**The problem:**
The answer must consist only of the lines from the line with "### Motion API" to the line with "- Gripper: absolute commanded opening", both included, exactly as they stand below.

--

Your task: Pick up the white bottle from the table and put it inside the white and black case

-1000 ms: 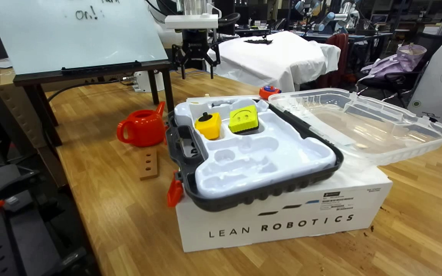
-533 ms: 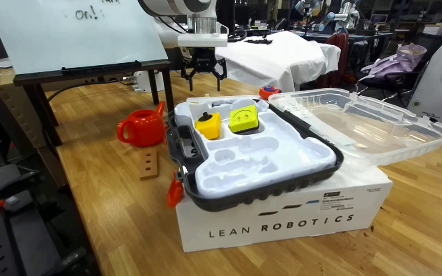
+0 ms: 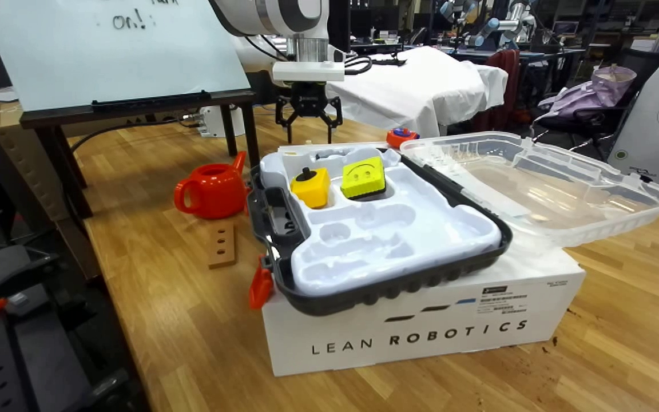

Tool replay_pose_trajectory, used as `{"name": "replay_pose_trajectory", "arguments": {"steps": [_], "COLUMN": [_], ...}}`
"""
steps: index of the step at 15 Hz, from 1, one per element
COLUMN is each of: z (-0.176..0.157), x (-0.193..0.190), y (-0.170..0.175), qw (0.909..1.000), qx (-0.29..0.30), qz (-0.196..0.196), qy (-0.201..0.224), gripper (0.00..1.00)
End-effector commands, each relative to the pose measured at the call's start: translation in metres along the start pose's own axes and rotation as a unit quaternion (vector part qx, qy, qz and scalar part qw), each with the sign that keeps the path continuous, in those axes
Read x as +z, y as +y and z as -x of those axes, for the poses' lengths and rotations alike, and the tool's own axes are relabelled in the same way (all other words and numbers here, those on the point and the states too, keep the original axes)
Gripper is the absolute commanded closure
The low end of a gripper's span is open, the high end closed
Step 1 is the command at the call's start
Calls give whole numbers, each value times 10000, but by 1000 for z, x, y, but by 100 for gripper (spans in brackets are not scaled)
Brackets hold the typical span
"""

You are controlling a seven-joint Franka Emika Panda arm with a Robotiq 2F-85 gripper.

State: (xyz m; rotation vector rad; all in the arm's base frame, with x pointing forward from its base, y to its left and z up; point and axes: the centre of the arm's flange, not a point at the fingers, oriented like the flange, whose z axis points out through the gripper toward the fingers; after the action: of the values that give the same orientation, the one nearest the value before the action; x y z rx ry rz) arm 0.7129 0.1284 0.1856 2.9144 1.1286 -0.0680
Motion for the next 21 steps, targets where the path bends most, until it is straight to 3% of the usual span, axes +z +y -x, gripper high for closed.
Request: {"name": "replay_pose_trajectory", "arguments": {"steps": [1,18,19,20,21], "z": [-4,-10,-11,-12,-12], "x": [3,21,21,21,21], "y": [8,9,9,10,10], "qw": [9997,9982,9981,9980,9979], "qx": [-19,-18,-19,-13,0], "qz": [-211,-440,-458,-474,-500], "qy": [-86,-414,-411,-407,-403], "gripper": [0,0,9,26,34]}}
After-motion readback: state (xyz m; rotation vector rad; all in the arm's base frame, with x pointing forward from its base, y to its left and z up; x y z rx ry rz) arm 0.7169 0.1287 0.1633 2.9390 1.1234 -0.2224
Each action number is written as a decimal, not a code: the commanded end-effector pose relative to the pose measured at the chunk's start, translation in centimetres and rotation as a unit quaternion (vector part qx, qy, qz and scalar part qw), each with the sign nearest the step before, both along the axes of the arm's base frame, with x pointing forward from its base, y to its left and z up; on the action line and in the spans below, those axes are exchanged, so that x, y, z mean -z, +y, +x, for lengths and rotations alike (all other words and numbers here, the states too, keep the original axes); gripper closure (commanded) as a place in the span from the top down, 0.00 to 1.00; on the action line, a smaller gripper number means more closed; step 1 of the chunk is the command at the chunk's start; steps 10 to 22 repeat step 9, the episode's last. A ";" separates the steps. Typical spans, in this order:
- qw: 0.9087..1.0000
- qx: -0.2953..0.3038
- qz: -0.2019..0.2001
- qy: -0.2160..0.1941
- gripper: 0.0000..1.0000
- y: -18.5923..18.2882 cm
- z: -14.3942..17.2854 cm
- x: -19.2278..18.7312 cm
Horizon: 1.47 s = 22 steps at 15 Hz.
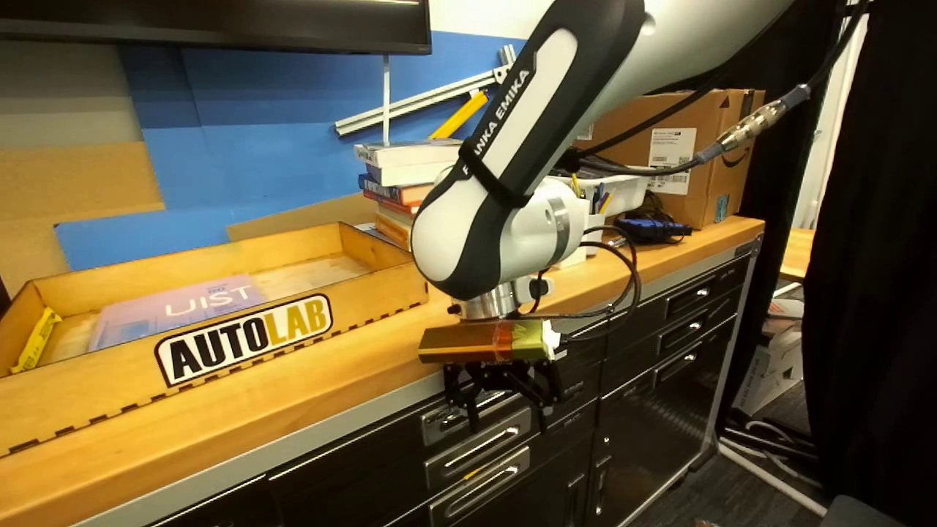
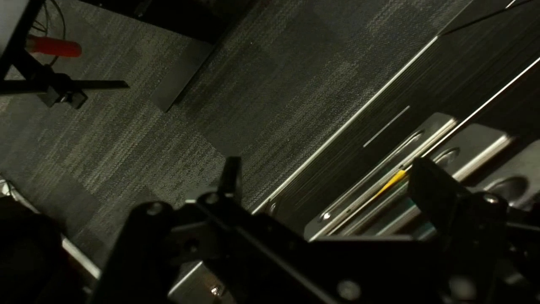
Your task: Put the blue object in the drawer and close the drawer
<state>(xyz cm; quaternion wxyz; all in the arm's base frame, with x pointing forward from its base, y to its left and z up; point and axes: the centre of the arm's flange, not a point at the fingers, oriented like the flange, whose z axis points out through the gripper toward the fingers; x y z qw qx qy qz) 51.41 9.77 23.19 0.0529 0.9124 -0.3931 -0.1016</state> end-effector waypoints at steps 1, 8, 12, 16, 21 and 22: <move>0.995 -0.086 0.007 -0.045 1.00 0.9 -3.0 -8.5; 0.979 -0.174 -0.011 -0.105 1.00 2.5 -3.6 -17.3; 0.975 -0.184 -0.010 -0.126 1.00 2.6 -4.0 -19.5; 0.975 -0.184 -0.010 -0.126 1.00 2.6 -4.0 -19.5; 0.975 -0.184 -0.010 -0.126 1.00 2.6 -4.0 -19.5; 0.975 -0.184 -0.010 -0.126 1.00 2.6 -4.0 -19.5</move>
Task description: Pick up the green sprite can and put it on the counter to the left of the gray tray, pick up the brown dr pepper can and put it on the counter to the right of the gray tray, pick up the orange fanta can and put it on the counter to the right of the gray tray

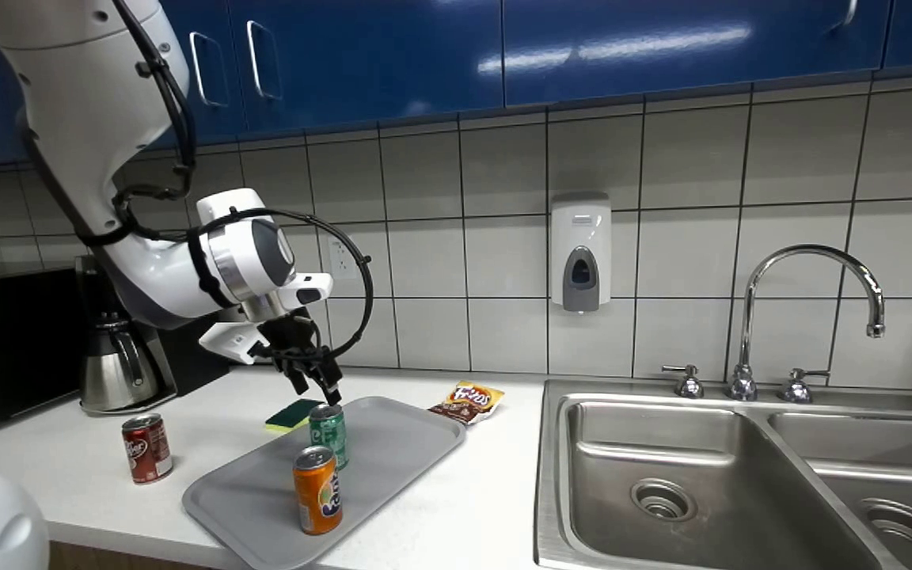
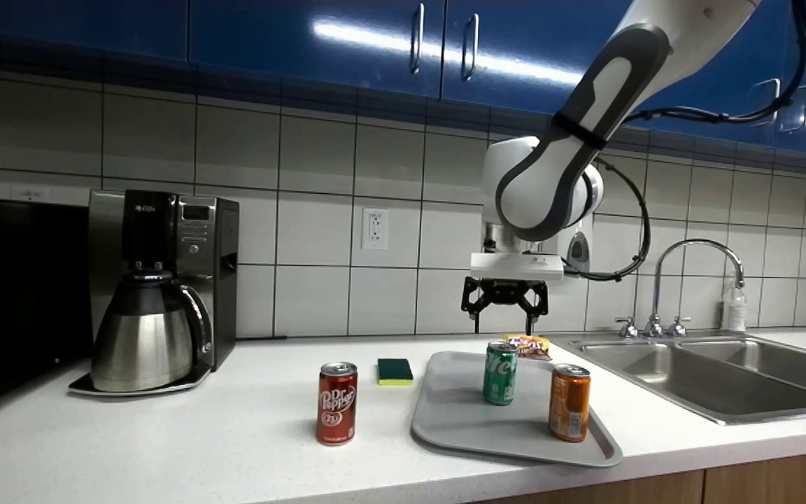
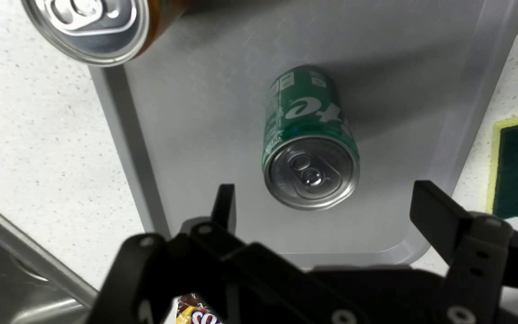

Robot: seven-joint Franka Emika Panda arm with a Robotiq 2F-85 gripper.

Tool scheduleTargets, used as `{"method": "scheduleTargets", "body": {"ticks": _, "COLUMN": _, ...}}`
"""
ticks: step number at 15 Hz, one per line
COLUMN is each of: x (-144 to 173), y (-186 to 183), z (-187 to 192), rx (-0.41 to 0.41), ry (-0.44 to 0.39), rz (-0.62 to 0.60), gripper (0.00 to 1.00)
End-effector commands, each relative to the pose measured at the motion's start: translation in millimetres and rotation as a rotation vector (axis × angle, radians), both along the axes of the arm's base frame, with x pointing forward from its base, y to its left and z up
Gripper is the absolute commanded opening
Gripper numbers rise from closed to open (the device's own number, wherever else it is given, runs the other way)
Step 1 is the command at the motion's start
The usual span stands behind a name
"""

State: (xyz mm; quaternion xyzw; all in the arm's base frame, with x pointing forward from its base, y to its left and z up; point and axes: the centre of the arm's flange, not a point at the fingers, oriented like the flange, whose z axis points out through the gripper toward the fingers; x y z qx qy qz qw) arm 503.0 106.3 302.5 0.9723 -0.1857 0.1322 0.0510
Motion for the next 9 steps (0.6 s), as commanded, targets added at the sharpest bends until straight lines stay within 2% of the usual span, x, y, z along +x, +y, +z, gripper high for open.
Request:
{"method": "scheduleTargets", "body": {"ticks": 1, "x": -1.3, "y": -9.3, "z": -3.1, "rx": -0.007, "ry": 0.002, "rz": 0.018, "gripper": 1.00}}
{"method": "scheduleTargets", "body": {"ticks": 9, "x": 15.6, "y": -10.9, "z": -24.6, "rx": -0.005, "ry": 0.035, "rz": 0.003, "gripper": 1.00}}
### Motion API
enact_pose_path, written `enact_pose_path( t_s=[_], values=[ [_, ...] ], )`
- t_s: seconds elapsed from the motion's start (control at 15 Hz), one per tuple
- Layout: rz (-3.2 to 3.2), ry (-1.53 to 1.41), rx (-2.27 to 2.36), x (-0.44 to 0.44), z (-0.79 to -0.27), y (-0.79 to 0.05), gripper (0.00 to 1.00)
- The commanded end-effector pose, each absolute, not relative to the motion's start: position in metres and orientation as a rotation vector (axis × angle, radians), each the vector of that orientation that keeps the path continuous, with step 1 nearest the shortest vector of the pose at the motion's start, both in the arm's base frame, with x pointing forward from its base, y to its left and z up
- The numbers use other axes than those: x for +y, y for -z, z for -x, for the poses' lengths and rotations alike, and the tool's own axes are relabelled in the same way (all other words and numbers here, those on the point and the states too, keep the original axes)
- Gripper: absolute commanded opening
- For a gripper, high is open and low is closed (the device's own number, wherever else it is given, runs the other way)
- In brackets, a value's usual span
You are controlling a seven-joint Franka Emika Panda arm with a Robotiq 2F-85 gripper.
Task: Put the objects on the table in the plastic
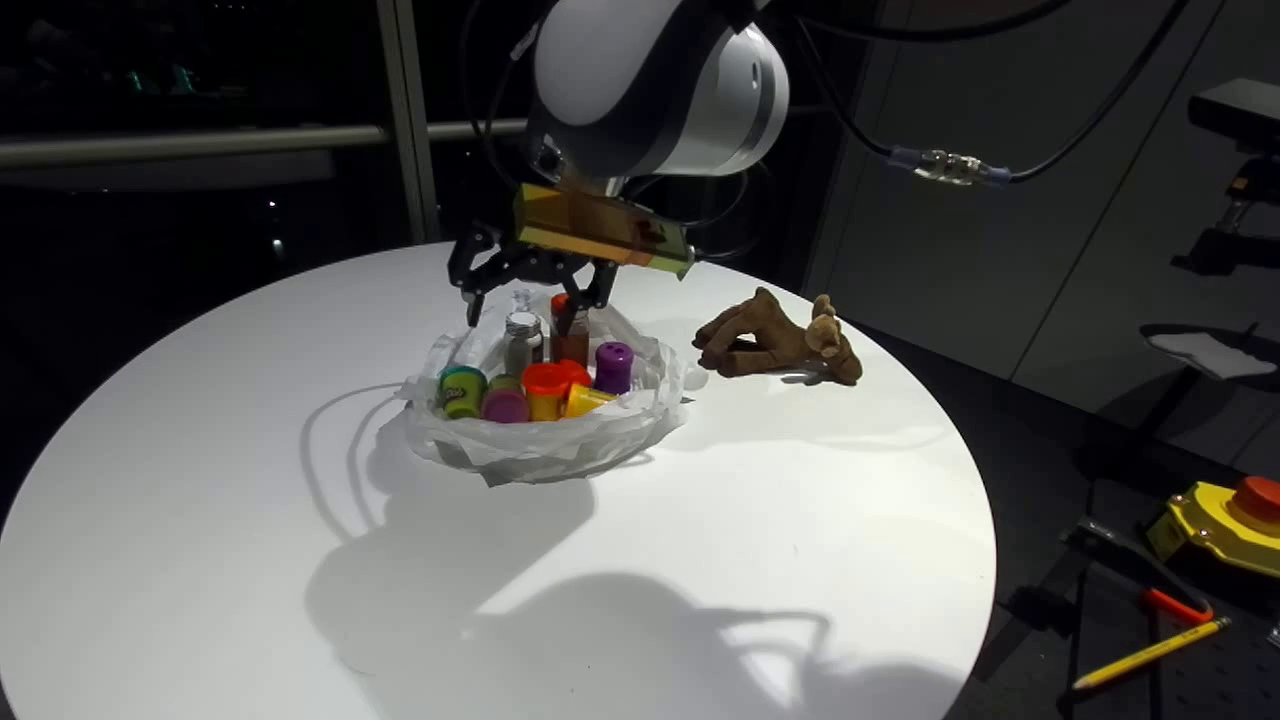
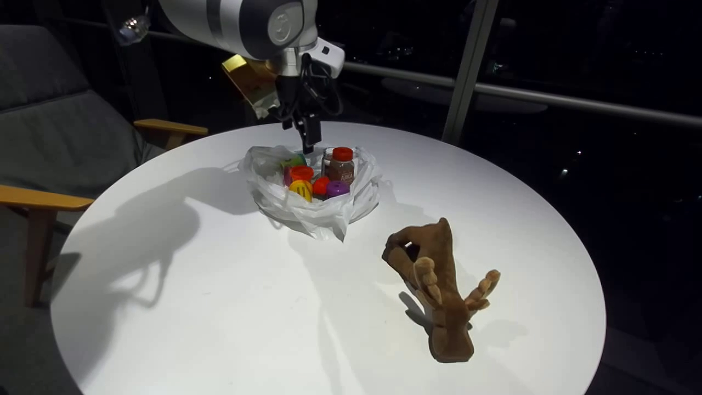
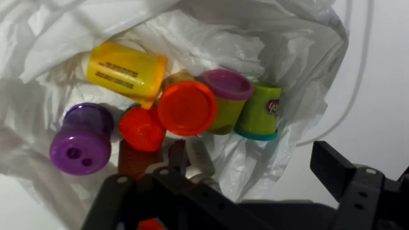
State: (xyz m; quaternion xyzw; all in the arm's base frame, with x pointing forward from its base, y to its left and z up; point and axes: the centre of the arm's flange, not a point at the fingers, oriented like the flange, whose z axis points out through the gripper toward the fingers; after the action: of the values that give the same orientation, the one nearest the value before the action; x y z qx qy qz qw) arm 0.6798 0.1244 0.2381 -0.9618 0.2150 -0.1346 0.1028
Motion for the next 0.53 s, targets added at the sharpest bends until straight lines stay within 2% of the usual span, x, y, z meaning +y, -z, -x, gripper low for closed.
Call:
enact_pose_path(
  t_s=[0.0, 0.47],
  values=[
    [2.852, 0.4, 0.754, 0.07, -0.645, -0.277, 0.99],
    [2.749, 0.287, 1.32, -0.075, -0.6, -0.284, 1.0]
  ],
)
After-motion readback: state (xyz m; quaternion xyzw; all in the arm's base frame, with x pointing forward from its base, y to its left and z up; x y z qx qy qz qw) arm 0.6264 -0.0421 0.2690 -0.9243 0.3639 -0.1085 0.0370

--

**Task output:**
### Motion API
enact_pose_path, written `enact_pose_path( t_s=[_], values=[ [_, ...] ], )`
- t_s: seconds elapsed from the motion's start (control at 15 Hz), one per tuple
- Layout: rz (-3.2 to 3.2), ry (-1.53 to 1.41), rx (-2.27 to 2.36), x (-0.44 to 0.44), z (-0.79 to -0.27), y (-0.79 to 0.05), gripper (0.00 to 1.00)
- The commanded end-effector pose, each absolute, not relative to the motion's start: position in metres and orientation as a rotation vector (axis × angle, radians), each the vector of that orientation that keeps the path continuous, with step 1 nearest the shortest vector of the pose at the motion's start, both in the arm's base frame, with x pointing forward from its base, y to its left and z up
- The numbers use other axes than those: x for +y, y for -z, z for -x, for the poses' lengths and rotations alike, and the tool's own axes are relabelled in the same way (all other words and numbers here, those on the point and the states too, keep the original axes)
- Gripper: absolute commanded opening

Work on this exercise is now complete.